Spike Detection and Alert Annotations

Introduction

Your first CPU alert used the Last reduce function—it checked the most recent measurement at evaluation time. If CPU was at 85% when the alert checked, the condition triggered. If it had dropped to 75% by the next check, the condition cleared. This works well for relatively stable metrics that change gradually.

But here's the problem. Consider your edge server's latency over a five-minute period:

45ms → 48ms → 380ms → 52ms → 47ms

If your alert checks at the end of that window, it sees 47ms and concludes everything is fine. The 380ms spike that frustrated users never registers because it happened between evaluations. Your alert remained Normal while customers experienced slow page loads.

This lesson teaches you to choose the right reduce function for different problem patterns. You'll learn when Max catches critical spikes that Last misses, how Mean identifies trending problems while filtering noise, when Min helps detect unexpected drops, and how alert annotations transform generic notifications into actionable messages with context, runbook links, and precise measurements.

Understanding Reduce Functions Through Real Scenarios

Every Grafana alert reduces time-series data into a single value for threshold comparison. The reduce function you choose determines which aspect of your data gets evaluated. Think of it as asking different questions about the same measurements.

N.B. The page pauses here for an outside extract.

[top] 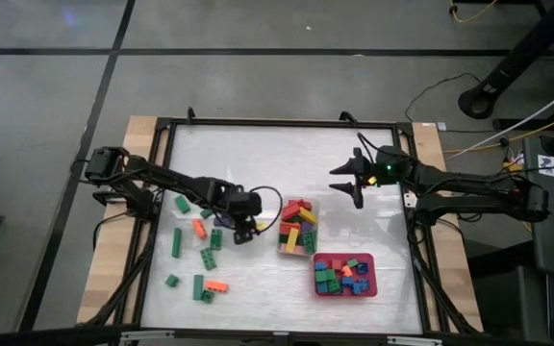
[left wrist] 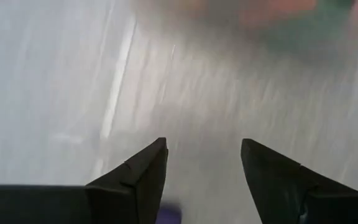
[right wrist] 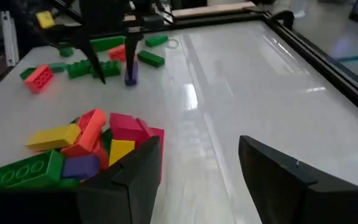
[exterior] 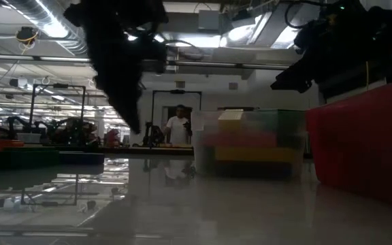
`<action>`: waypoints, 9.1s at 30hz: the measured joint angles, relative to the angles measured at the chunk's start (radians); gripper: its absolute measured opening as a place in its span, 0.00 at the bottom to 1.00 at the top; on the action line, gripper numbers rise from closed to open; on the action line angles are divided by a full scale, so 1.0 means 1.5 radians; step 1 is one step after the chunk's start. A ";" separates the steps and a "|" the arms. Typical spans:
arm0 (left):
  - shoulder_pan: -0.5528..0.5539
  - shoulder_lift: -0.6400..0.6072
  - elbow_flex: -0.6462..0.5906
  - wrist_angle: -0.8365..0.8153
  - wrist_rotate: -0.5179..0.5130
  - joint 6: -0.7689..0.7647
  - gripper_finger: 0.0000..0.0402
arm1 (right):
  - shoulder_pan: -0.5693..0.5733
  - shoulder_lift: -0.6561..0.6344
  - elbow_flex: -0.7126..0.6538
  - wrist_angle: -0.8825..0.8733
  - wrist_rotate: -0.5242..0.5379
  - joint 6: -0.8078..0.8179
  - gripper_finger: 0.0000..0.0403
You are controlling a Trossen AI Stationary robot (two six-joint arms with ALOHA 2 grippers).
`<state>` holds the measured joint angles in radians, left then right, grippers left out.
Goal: Sort blocks by size
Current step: Put the purple rectangular block into the transparent bin, then put the orange rectangular game piece into the transparent bin, then put the green rectangular block into the transparent bin
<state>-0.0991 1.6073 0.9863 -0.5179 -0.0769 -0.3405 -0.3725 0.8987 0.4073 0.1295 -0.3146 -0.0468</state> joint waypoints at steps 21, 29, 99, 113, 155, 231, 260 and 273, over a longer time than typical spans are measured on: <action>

Last - "What's happening right now?"

When you use Last, you're checking current state. Is the disk 90% full at this exact moment? The catch: It misses historical context within your evaluation window. A brief CPU spike to 98% that resolved before the next check goes undetected because Last only sees the current 45%.

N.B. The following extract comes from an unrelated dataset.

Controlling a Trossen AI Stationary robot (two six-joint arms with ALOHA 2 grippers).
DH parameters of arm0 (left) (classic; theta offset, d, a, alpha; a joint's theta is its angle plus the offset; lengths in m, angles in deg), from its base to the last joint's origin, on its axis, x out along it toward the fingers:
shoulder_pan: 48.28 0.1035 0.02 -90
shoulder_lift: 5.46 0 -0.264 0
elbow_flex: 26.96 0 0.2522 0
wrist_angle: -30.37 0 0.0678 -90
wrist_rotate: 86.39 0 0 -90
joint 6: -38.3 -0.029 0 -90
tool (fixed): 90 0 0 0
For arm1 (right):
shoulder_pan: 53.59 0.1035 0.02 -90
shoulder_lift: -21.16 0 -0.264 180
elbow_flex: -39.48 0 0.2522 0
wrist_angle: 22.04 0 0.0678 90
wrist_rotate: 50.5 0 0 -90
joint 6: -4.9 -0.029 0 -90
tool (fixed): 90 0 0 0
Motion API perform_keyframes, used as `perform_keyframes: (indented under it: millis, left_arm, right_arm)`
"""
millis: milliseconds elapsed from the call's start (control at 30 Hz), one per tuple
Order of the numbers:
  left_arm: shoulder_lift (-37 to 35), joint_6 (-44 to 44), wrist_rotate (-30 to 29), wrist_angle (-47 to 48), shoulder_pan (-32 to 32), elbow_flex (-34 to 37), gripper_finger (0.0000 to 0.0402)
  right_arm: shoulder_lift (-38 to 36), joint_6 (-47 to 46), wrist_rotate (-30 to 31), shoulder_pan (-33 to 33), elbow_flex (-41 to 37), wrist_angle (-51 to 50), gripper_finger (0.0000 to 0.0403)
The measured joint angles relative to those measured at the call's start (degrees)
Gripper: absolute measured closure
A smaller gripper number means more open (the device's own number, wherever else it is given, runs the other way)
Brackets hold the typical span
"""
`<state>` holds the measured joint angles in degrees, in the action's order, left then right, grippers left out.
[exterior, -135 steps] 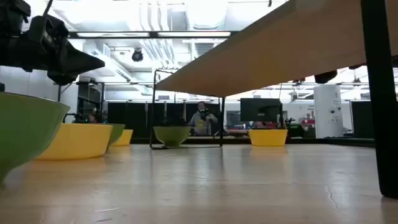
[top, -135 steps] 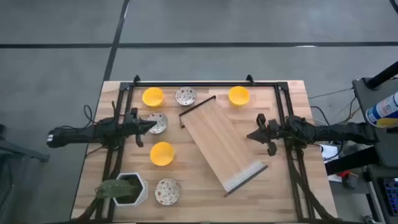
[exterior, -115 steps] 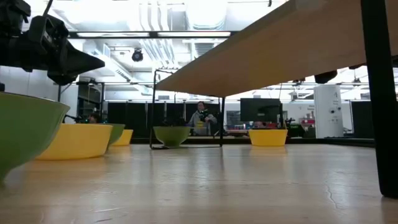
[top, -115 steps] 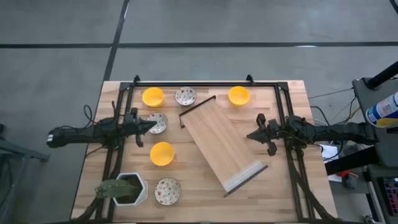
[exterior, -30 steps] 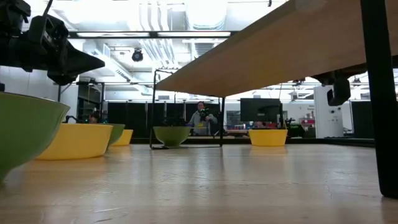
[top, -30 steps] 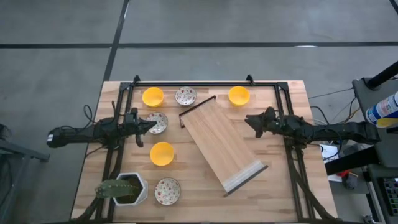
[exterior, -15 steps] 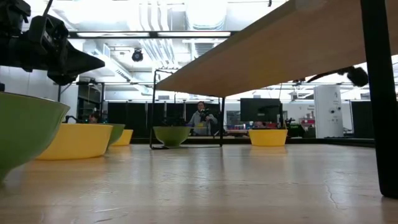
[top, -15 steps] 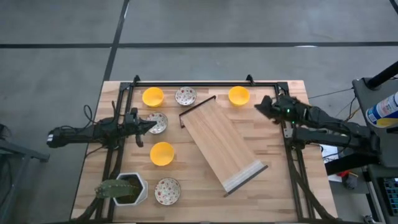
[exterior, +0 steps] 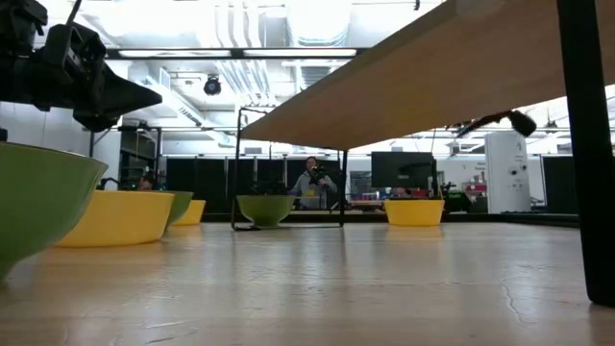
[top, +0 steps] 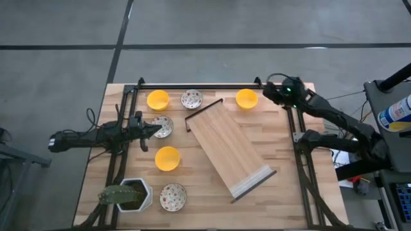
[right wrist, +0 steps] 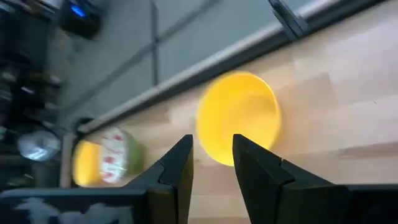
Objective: Pick & Place Mini bowls
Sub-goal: Put the top right yellow bowl on the shelf
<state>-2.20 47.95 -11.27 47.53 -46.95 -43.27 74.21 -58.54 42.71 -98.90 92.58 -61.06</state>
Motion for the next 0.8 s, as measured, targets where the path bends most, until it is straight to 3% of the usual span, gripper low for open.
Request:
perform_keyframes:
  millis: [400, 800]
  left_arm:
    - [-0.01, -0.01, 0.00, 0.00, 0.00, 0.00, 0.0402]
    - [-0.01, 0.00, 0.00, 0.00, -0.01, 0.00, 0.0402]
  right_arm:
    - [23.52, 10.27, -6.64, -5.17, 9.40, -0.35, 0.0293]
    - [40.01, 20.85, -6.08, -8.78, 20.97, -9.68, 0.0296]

Max - "What's the worst it got during this period?"

For latency monitoring, this is often what you actually care about. Even a single request taking 2 seconds represents a terrible user experience for whoever made that request. Using Max ensures your alert catches every spike, no matter how brief. If any measurement in your evaluation window exceeded 300ms, Max surfaces that value for threshold comparison.

Mean - "What's the typical level?"

This smooths out single-point anomalies while catching sustained elevation. Consider latency measurements of 180ms, 185ms, 190ms, 195ms, 188ms—nothing individually crosses your 200ms threshold, but the mean of 188ms indicates trending upward toward a problem. Mean helps you catch gradual degradation before it becomes critical.

Min - "What's the best it achieved?"

Creating a Spike Detection Alert with Max

You'll build an alert that catches any latency spike above 300ms, even if it only lasted a few seconds.

Navigate to Alerting > Alert rules > New alert rule and enter the name "Latency Spike Detection". Select Postgres Local as your data source.

Your query follows the same pattern you've used before:

The critical difference comes in the alert condition configuration. In expression B (Reduce), select Max as your function instead of Last. Keep Input as A and Mode as Strict. In expression C (Threshold), set Input to B and condition to IS ABOVE 300.

What This Configuration Means

Every minute, Grafana executes your query and receives all latency measurements from the last minute. The Max function scans through those measurements—perhaps twenty or thirty individual pings—and extracts the highest value. That maximum value then gets compared against your 300ms threshold. If even one measurement hit 380ms while the others were all below 100ms, the alert condition triggers because Max returned 380ms.

Create a new evaluation group named "1-minute-spike-check" with a 1-minute evaluation interval. Set the pending period to 2 minutes.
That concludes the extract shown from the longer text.